Is it really a “drug”? A short section in the middle of this article evaluates FDA’s classification of genetic modifications in GE food animals as “drugs.” David concedes that courts are unlikely to take into account the policy implications of the classification. And he notes there are questions about who could (and would) seek judicial review. But he nevertheless takes up the basic issue, making an argument from the statutory text and legislative purpose that the agency’s interpretation is problematic. In the end, this argument is unlikely to prevail, and I think he realizes that. In 2019 — as he notes — a district court in the N.D. California upheld FDA’s authority to regulate the (GE salmon) product. This was Institute for Fisheries Authorities v. Hahn, 424 F. Supp. 3d 740 (N.D. Cal. 2019). The court agreed that FDA can treat the recombinant DNA “construct” used to modify the animal as a “drug” because it is intended to affect the structure or function of the animal. It may also be worth noting that the court reached this conclusion without applying the Chevron framework; i.e., it decided without much fanfare that the plain language of the statute answered the question — placing the construct within the term “drug.” Consequently there is no reason to think a court would come out differently now, with Chevron overruled. (And I think some of the arguments in that case were similar to those David offers.)

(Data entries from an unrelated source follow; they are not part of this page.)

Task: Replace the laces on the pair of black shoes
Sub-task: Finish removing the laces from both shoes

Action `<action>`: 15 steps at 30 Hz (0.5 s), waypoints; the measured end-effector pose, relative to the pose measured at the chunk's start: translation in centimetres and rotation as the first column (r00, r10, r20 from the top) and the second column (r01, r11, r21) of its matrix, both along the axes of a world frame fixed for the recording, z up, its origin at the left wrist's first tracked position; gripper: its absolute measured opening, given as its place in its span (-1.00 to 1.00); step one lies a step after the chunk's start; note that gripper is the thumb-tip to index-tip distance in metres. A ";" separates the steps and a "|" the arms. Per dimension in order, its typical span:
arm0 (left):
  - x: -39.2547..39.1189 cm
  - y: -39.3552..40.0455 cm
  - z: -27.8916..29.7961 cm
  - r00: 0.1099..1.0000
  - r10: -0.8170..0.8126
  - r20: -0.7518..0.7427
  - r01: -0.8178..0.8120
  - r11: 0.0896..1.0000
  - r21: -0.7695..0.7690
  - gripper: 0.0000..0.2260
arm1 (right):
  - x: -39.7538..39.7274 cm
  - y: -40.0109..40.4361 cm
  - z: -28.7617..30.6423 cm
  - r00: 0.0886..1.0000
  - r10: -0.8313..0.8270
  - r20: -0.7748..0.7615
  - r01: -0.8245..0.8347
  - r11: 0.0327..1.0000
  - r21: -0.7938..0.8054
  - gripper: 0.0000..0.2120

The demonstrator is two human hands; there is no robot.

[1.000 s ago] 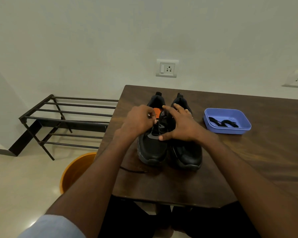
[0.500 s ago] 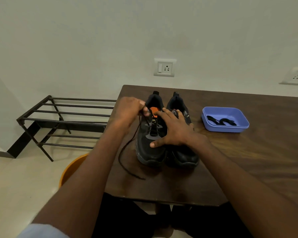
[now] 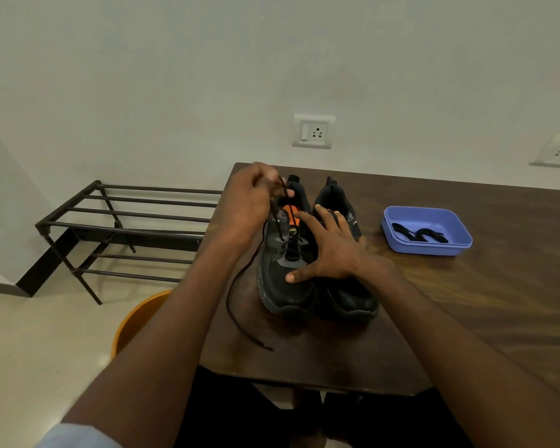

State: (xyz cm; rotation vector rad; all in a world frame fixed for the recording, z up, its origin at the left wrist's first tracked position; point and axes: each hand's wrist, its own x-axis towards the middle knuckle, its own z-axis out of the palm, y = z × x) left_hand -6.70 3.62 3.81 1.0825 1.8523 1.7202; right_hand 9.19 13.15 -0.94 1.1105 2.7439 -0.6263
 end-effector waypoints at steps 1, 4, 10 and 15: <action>-0.1 -0.1 0.3 0.992 -0.029 0.121 0.023 0.999 0.045 -0.76 | 0.0 0.0 0.0 1.000 0.001 -0.003 -0.001 1.000 -0.006 0.26; -0.9 -0.2 -0.9 0.984 -0.102 -0.145 0.081 0.986 -0.143 -0.88 | 0.1 -0.1 0.1 1.000 0.003 -0.004 -0.003 1.000 -0.005 0.25; -0.1 0.8 -3.8 0.696 -0.322 -0.641 -0.051 0.869 -0.492 -0.89 | 0.0 0.0 0.1 1.000 0.003 -0.007 -0.003 1.000 -0.001 0.26; 0.7 1.1 -4.2 0.629 -0.269 -0.730 -0.182 0.861 -0.474 -0.92 | 0.1 -0.1 0.3 0.999 -0.006 -0.040 0.006 1.000 0.013 0.24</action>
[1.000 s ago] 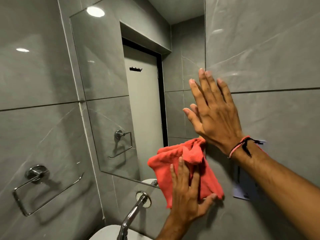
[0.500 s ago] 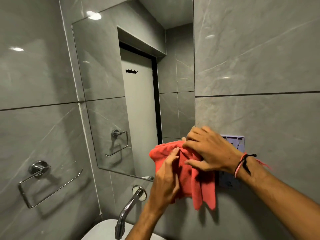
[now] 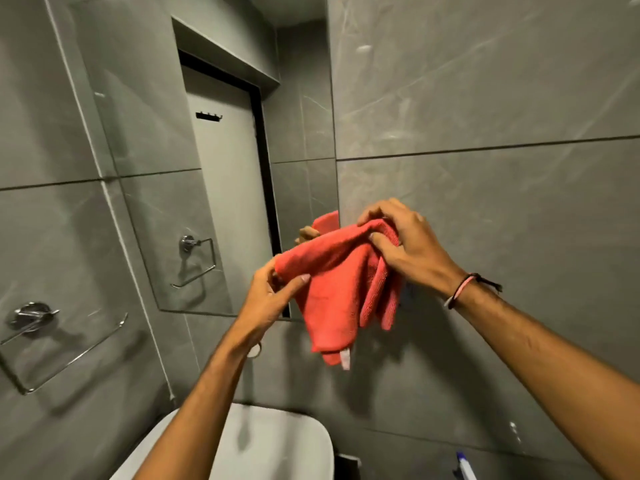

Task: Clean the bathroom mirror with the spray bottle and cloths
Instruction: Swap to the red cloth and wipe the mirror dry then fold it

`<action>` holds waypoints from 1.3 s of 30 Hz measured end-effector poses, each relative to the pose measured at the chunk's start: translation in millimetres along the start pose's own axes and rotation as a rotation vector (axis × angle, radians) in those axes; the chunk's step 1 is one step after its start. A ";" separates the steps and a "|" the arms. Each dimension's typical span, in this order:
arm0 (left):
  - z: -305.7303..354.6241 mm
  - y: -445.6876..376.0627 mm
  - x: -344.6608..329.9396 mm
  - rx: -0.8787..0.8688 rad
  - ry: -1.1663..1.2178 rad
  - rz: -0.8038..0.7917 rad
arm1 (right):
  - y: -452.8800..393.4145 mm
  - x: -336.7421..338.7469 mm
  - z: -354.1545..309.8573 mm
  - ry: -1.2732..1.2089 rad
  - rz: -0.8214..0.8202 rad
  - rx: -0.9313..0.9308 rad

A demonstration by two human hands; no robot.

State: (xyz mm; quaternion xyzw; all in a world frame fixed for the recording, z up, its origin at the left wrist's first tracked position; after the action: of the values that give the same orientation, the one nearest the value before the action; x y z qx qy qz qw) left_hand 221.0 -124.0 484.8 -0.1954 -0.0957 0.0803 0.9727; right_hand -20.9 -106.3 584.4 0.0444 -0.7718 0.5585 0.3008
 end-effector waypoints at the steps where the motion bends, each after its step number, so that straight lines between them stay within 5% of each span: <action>1: 7.1 5.1 -4.7 0.004 0.049 -0.025 | 4.4 8.1 2.7 -0.014 0.016 -0.058; 10: 43.9 48.9 -66.0 -0.012 0.193 -0.204 | 127.2 30.1 32.9 -0.670 -0.178 -0.890; 14: 39.9 61.9 -101.6 0.037 0.164 -0.304 | 172.0 47.9 35.4 -0.647 -0.180 -0.967; 19: 20.5 76.0 -145.2 0.041 0.026 -0.400 | 219.5 75.1 36.5 -0.875 0.165 -1.029; 22: 0.8 90.6 -171.4 0.168 0.162 -0.496 | 249.8 69.7 38.2 -0.948 0.324 -1.055; 28: -46.7 113.5 -200.9 0.478 0.386 -0.741 | 307.5 68.6 51.3 -0.923 0.234 -1.165; 31: -55.8 109.7 -199.8 0.321 0.288 -0.646 | 323.1 70.7 56.6 -0.841 0.134 -1.090; 35: -52.2 107.9 -197.8 0.033 0.249 -0.569 | 332.5 86.9 63.0 -0.608 0.255 -0.828; 39: -74.3 115.3 -211.0 0.068 0.192 -0.600 | 358.2 76.4 64.5 -0.779 0.230 -0.838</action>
State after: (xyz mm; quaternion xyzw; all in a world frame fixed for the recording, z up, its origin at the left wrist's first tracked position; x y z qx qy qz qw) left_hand 19.0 -86.9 339.2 -0.1323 -0.0543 -0.2259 0.9636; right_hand -254.8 -9.9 311.9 0.0397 -0.9804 0.1773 -0.0761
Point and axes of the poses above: each hand's wrist, its own y-axis away from the middle knuckle, its own x-axis out of the back of the hand, z = x × y, the point moved 7 cm from there along -y, towards the middle knuckle, and after that the axes turned 10 degrees about x, right-handed, at the moved point
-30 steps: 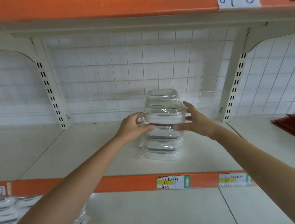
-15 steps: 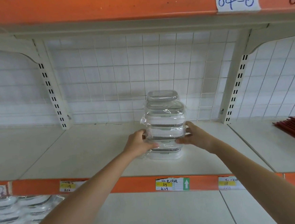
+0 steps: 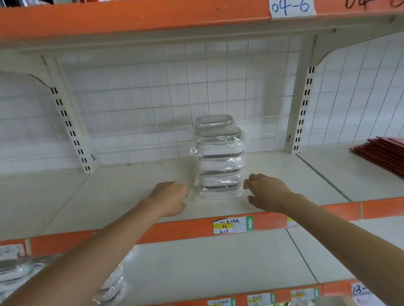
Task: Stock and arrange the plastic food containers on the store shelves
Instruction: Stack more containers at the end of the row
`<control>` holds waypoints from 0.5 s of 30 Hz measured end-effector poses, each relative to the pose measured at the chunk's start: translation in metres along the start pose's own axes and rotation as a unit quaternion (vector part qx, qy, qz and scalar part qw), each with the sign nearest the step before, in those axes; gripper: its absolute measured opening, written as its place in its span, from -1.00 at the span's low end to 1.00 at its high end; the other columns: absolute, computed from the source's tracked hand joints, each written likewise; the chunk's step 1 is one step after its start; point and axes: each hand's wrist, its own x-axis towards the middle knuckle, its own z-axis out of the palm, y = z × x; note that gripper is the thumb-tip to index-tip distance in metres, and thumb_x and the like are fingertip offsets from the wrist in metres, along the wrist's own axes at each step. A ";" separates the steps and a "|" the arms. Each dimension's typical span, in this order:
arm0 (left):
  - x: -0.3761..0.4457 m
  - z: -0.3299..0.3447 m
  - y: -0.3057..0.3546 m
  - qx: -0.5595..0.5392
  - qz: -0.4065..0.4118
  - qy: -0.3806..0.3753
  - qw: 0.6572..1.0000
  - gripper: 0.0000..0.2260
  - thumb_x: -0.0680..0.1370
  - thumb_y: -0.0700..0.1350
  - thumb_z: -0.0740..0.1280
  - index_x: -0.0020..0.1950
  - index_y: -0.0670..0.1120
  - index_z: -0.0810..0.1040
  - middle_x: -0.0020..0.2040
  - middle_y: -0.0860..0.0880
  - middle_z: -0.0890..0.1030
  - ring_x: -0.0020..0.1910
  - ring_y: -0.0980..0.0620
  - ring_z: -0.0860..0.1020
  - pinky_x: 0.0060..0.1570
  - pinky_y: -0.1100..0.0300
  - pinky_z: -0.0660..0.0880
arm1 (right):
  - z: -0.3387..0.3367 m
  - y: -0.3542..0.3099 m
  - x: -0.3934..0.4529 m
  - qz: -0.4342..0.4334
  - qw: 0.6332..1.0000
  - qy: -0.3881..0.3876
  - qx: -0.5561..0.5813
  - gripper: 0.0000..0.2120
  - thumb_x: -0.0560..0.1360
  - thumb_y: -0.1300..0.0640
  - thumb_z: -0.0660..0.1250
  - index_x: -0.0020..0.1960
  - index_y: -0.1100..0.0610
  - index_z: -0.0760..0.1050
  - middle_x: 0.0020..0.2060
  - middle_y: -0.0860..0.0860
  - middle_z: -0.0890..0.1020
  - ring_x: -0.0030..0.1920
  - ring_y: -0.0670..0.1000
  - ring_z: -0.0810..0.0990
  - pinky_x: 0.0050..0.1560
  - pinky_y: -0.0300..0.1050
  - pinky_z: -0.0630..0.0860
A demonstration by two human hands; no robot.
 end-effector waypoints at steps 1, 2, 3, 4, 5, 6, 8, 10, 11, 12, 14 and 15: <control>-0.007 0.000 -0.002 0.016 0.009 0.003 1.000 -0.68 0.55 -0.06 0.24 0.30 -0.05 0.44 0.25 -0.08 0.49 0.22 -0.13 0.47 0.06 0.12 0.39 | -0.002 -0.011 -0.004 -0.011 1.000 0.017 -0.022 -0.67 0.54 0.10 0.17 0.29 0.12 0.38 0.19 0.05 0.46 0.22 0.07 0.43 0.07 -0.06 0.41; -0.016 0.001 -0.005 0.022 0.015 0.001 1.000 -0.68 0.55 -0.06 0.24 0.30 -0.05 0.44 0.25 -0.08 0.48 0.22 -0.12 0.47 0.05 0.13 0.38 | -0.004 -0.024 -0.007 -0.021 0.999 0.028 -0.033 -0.67 0.53 0.12 0.17 0.29 0.13 0.38 0.19 0.05 0.46 0.21 0.07 0.43 0.07 -0.07 0.41; -0.025 0.002 -0.009 0.022 0.019 -0.004 1.000 -0.68 0.55 -0.06 0.24 0.31 -0.05 0.43 0.24 -0.08 0.48 0.21 -0.12 0.47 0.05 0.12 0.38 | -0.005 -0.038 -0.010 -0.030 0.998 0.033 -0.036 -0.66 0.53 0.13 0.17 0.29 0.12 0.37 0.19 0.05 0.46 0.21 0.07 0.43 0.07 -0.07 0.41; -0.036 0.005 -0.013 0.018 0.022 -0.008 1.000 -0.67 0.55 -0.06 0.24 0.31 -0.05 0.43 0.24 -0.08 0.47 0.21 -0.11 0.47 0.05 0.12 0.39 | -0.006 -0.052 -0.013 -0.039 0.998 0.036 -0.036 -0.65 0.52 0.14 0.17 0.30 0.12 0.37 0.20 0.05 0.46 0.21 0.07 0.43 0.09 -0.07 0.41; -0.048 0.008 -0.018 0.016 0.022 -0.006 1.000 -0.67 0.55 -0.06 0.23 0.31 -0.06 0.43 0.24 -0.08 0.46 0.21 -0.11 0.47 0.04 0.11 0.39 | -0.006 -0.066 -0.016 -0.049 0.997 0.040 -0.037 -0.64 0.52 0.14 0.18 0.31 0.12 0.36 0.20 0.05 0.46 0.23 0.07 0.42 0.11 -0.06 0.40; -0.061 0.012 -0.024 0.016 0.021 0.002 1.000 -0.66 0.54 -0.07 0.23 0.31 -0.07 0.43 0.23 -0.08 0.46 0.21 -0.10 0.46 0.04 0.09 0.41 | -0.007 -0.081 -0.018 -0.062 0.996 0.048 -0.039 -0.64 0.52 0.14 0.18 0.32 0.11 0.36 0.21 0.05 0.46 0.25 0.07 0.42 0.13 -0.06 0.40; -0.091 0.019 -0.039 0.023 0.016 0.026 0.999 -0.68 0.53 -0.06 0.23 0.27 -0.09 0.44 0.20 -0.08 0.44 0.21 -0.09 0.44 0.04 0.05 0.43 | -0.011 -0.115 -0.024 -0.088 0.994 0.059 -0.039 -0.63 0.52 0.14 0.18 0.32 0.11 0.35 0.21 0.05 0.45 0.26 0.08 0.41 0.15 -0.05 0.40; -0.124 0.027 -0.057 0.023 0.004 0.038 0.999 -0.70 0.53 -0.06 0.24 0.24 -0.09 0.43 0.18 -0.08 0.43 0.21 -0.09 0.44 0.04 0.04 0.43 | -0.009 -0.150 -0.031 -0.117 0.991 0.055 -0.035 -0.64 0.52 0.14 0.17 0.31 0.12 0.35 0.21 0.05 0.43 0.24 0.07 0.41 0.14 -0.04 0.40; -0.140 0.033 -0.068 0.023 -0.004 0.040 0.999 -0.70 0.53 -0.06 0.23 0.25 -0.09 0.43 0.18 -0.08 0.44 0.20 -0.09 0.45 0.04 0.04 0.43 | -0.007 -0.166 -0.034 -0.132 0.989 0.052 -0.036 -0.64 0.52 0.13 0.17 0.31 0.13 0.34 0.21 0.05 0.43 0.24 0.07 0.40 0.13 -0.04 0.40; -0.155 0.037 -0.078 0.022 -0.014 0.037 0.999 -0.70 0.54 -0.06 0.23 0.25 -0.09 0.43 0.19 -0.08 0.44 0.20 -0.09 0.46 0.03 0.05 0.44 | -0.006 -0.182 -0.037 -0.148 0.987 0.049 -0.037 -0.64 0.53 0.12 0.17 0.30 0.13 0.34 0.21 0.06 0.42 0.24 0.07 0.40 0.12 -0.05 0.39; -0.184 0.046 -0.097 0.010 -0.040 0.025 0.999 -0.71 0.56 -0.05 0.22 0.26 -0.09 0.44 0.19 -0.08 0.48 0.17 -0.09 0.49 -0.01 0.08 0.45 | -0.003 -0.211 -0.043 -0.174 0.984 0.033 -0.033 -0.64 0.53 0.10 0.19 0.30 0.14 0.34 0.22 0.06 0.41 0.26 0.07 0.39 0.14 -0.05 0.38; -0.199 0.050 -0.104 0.000 -0.052 0.018 0.998 -0.71 0.56 -0.06 0.21 0.27 -0.08 0.45 0.18 -0.08 0.49 0.15 -0.09 0.51 -0.02 0.09 0.46 | -0.002 -0.223 -0.045 -0.187 0.982 0.025 -0.031 -0.64 0.53 0.09 0.19 0.31 0.14 0.34 0.24 0.07 0.41 0.28 0.08 0.38 0.16 -0.05 0.37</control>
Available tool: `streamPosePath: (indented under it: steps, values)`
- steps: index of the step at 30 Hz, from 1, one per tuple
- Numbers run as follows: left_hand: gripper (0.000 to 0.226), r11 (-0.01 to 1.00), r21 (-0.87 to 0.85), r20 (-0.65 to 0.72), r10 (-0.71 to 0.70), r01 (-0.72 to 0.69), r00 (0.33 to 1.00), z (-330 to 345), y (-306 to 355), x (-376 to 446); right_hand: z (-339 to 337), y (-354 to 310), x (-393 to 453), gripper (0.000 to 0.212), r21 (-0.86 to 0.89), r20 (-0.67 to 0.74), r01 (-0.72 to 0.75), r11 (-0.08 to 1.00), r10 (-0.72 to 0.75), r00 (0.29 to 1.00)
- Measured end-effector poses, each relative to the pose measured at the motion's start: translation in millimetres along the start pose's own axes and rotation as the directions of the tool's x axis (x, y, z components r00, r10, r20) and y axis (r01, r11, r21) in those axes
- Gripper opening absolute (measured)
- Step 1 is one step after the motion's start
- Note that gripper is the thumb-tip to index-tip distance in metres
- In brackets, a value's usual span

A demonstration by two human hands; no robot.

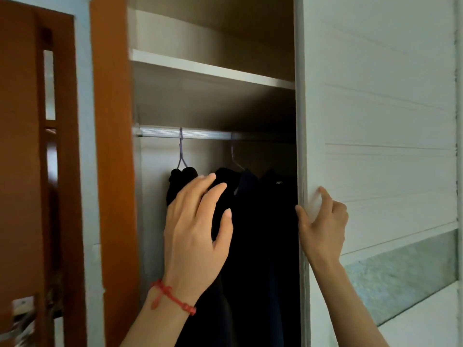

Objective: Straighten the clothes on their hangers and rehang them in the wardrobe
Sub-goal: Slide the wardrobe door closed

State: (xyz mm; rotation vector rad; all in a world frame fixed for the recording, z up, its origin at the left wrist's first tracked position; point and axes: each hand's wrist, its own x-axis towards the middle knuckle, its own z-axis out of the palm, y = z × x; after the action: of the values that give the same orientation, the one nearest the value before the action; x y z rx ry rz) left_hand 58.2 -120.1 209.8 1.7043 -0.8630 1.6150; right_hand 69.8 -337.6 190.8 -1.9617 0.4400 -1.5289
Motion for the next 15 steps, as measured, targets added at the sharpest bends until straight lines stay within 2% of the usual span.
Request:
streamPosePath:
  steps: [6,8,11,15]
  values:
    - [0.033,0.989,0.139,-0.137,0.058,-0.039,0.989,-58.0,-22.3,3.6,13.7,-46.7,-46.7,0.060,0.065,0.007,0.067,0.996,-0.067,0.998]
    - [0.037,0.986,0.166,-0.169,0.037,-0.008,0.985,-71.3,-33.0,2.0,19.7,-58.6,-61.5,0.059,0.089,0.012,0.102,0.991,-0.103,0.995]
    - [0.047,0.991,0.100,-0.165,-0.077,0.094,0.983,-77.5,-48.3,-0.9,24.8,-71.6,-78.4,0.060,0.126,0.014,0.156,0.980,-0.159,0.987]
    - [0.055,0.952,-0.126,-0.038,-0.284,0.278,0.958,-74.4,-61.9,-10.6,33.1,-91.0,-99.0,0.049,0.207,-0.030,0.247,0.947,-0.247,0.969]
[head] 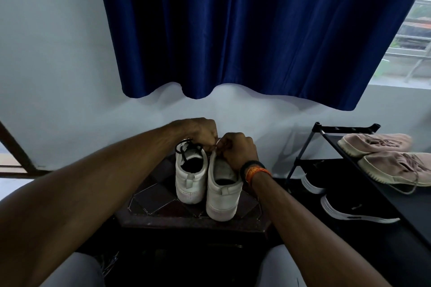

In search of a better approach. But the heart of David’s argument is more philosophical. He’s concerned about the policy implications of the classification, and I think also bothered by the basic conceptual difference between modifying an animal for therapeutic purposes and modifying it for food production purposes. (One could devote an entire article to this — going back to the old question of how to cabin the structure/function prong of the drug and device definitions — but that is a different article.) In any case, he argues that the complexity of the subject, and the need to consider the broader consequences of the classification chosen, mean the courts are not the right place to turn for a coherent long-term framework. To be sure!
Section V then discusses non-drug alternatives (as a food? as a food additive?) before settling on new legislation, which he proposes would take lessons from Argentina and Brazil in particular. I trust, and hope, this can be fleshed out in a subsequent article in greater detail, but the idea seems to be making some basic distinctions — such as between transgenic modifications (introducing genes from another organism) and non-transgenic alterations (such as knock-out situations), though he notes that this categorical distinction might not correspond to actual risk. It would be very interesting to see this fleshed out, perhaps in another article.